Ive never heard them. Thanks.
darrylhifi
Sean - They reviewed the Valhalla IC's and Interconnects. I will look up the issue when I get back to Portland and let you know.
Frankly I have never liked any Nordost cables until the Valhalla. On hearing them I converted and thought I would have them for many years. They are all gone now replaced by Omega Mikros LCX 7s, Siltech G5 Compass Lake and Golden Ridge, and HMS Grande Finale. Find yourself some used Valhalla. It will be better than anything you have ever heard.
I would not call any audiophile cables the "Rolls Royce" of cables, not even the line of cables I do represent and although some of my customers have felt these cables to be superior to the Valhalla.
In some systems, the cables I sell will be the top of the line, in others you will find the Valhalla, or maybe the Siltech G5 doing a better job.
I always try to teach my customers two things:
Look at the price/performance ratio and regardless of what brand of cables you look into:
Audition, audition, audition. Do not totally rely on what any dealer says, put the cables you might want to buy to test in your system. Listen to your system with the new cables in your listen room, compare the cables, do a little cable shoot-out and only then decide.
Nordost sounds good in a wide variety of systems, so saying that its all relative and that only "in your system" answers are valid, is itself inaccurate.
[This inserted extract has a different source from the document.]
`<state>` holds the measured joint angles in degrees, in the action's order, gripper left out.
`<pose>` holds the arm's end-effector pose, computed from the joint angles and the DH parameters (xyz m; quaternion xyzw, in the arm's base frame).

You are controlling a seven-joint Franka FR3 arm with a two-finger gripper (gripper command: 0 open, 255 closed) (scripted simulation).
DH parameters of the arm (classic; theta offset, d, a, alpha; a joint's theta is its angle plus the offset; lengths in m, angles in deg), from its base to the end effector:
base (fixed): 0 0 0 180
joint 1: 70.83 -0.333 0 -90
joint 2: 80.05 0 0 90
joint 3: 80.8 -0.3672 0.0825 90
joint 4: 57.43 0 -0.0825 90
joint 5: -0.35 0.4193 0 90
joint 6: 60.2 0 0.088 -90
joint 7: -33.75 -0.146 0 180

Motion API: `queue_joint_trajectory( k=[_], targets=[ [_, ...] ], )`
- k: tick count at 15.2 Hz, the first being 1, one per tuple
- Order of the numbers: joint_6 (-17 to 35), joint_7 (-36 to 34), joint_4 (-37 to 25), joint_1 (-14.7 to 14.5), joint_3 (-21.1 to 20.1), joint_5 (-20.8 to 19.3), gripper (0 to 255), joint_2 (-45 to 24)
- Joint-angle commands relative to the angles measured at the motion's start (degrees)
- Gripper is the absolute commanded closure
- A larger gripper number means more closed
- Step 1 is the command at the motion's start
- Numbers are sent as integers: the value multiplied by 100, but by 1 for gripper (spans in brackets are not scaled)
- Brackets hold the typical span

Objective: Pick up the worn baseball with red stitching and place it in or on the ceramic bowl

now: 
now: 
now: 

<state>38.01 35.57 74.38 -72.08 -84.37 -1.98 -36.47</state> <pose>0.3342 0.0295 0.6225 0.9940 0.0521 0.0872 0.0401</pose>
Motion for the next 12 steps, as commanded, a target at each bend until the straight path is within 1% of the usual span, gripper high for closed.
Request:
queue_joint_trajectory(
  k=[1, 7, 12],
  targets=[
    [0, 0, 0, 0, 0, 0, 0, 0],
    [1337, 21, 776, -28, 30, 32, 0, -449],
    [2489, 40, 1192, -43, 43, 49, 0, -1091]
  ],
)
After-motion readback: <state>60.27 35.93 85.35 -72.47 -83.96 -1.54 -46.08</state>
Nordost tends to make a strong effect on the listener immediately - mostly because mechanical artifacts are so reduced significantly across the spectrum. This lends transients with a quickness and highs that are clean and extended without seeming threadbare. Many people who favor accurate cables love Nordost as a revelation because it is clean without emascalating the harmonics that their system already presents.
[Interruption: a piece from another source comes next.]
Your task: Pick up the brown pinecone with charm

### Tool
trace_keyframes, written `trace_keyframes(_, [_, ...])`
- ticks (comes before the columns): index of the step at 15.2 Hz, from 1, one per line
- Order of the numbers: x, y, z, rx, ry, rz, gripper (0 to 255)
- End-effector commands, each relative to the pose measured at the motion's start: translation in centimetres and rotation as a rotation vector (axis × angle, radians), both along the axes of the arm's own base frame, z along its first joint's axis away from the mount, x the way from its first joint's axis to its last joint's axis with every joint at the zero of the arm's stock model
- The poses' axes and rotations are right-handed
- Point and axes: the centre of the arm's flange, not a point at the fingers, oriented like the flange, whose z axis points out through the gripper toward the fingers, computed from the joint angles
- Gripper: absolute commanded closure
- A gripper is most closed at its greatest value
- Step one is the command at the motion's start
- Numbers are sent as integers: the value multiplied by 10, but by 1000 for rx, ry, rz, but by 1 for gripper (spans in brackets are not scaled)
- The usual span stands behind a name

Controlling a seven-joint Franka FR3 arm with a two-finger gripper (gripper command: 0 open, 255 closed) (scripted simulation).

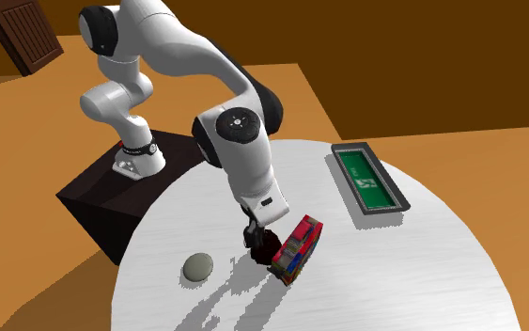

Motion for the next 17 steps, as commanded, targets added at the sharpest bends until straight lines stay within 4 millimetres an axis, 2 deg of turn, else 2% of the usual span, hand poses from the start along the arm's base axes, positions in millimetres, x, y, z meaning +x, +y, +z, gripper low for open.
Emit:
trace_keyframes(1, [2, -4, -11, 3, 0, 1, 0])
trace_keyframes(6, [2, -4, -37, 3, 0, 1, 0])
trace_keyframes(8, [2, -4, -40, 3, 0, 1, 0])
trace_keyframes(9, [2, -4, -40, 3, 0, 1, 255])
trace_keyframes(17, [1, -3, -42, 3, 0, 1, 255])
With that said, accurate systems, and the people drawn to them, do not seem to value harmonic complexity and spatial realism to the same degeee as others. It is with this group of people that Nordost generally falls down with, eventually.

Why say "eventually"? Because the things that Nordost does not do are generally subtractive in nature and address the deepest harmonic fabric and the nature of surrounding space, and these qualities are not generally discerned except upon extended listening, i.e. detail and accuracy are most easily heard from the state you are in when you first sit down to listen (call it identifying listening) and spatial/harmonic nuance is discerned most readily when you drift into the music and stop identifying (call it receptive listening).
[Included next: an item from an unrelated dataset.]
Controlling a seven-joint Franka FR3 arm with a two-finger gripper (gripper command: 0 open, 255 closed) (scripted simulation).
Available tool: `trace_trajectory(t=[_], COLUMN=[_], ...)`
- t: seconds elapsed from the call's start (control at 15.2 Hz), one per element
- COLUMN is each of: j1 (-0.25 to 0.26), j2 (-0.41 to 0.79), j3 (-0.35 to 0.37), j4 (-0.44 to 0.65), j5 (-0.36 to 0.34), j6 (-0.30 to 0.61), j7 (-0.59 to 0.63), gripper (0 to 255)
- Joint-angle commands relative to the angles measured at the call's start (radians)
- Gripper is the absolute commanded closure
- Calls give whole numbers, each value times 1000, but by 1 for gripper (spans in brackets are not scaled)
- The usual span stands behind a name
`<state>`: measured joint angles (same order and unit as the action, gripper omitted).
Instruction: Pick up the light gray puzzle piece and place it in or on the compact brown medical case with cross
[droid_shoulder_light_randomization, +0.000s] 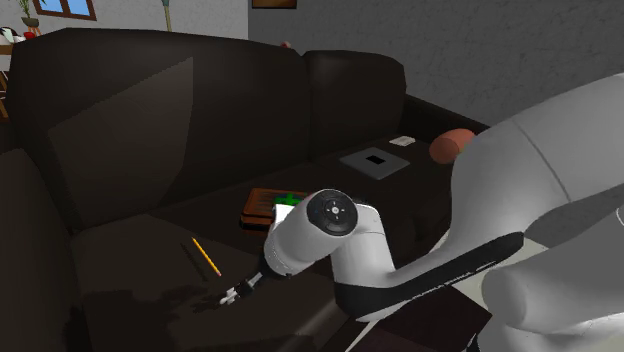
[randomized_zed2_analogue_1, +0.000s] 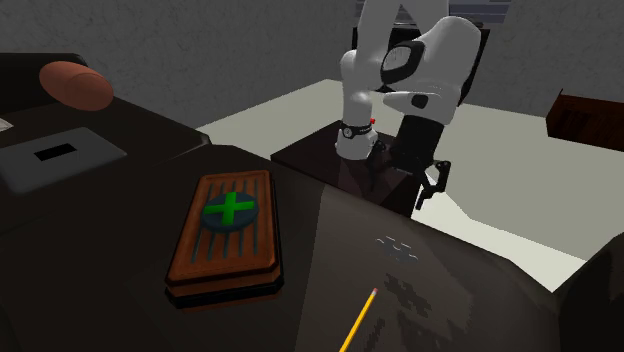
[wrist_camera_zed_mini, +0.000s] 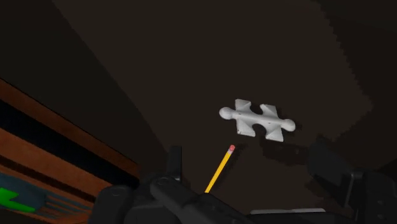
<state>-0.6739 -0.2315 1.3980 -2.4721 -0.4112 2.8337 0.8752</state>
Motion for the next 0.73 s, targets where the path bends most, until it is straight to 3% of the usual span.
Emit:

Nordost tends to favor source points of sound over the space that surrounds them. This is not a cooky-cutter effect where space is a void (early digital's problem, among others)as with many early analytic IC's, but a relegation of space in relation to the source. Secondly, Nordost is more concerned with the energy of the leading edge transient than the depth of harmonic development in the core or decay of a note. The harmonic nature and the spatial nature, in tandem, of Nordost lead to a subtle disconnect between space and source that is not percieved except on systems that strive towards these qualities and over the long haul.

Its a good workhorse cable for the vast amount of systems out there, but does have its limits in, what I believe, are important areas. It are these areas of the deepest harmonic fabric and spatial continuity - and their intra-relationship as sound move through space - that are the most elusive at the highest levels, and what so-called state-of-the-art systems strive for as the last nuance that re-creates "reality" and allows one to fall into the Music.

I would submit that Nordost is a good cable, maybe a very good cable in many systems, but still reductive of a set of subtle, interrelated qualities that become progressively important as one goes on.
People, this is off topic but Rolls-Royce is spelled with a hyphen. Just one of my pet peeves. A minor one, but one neverless.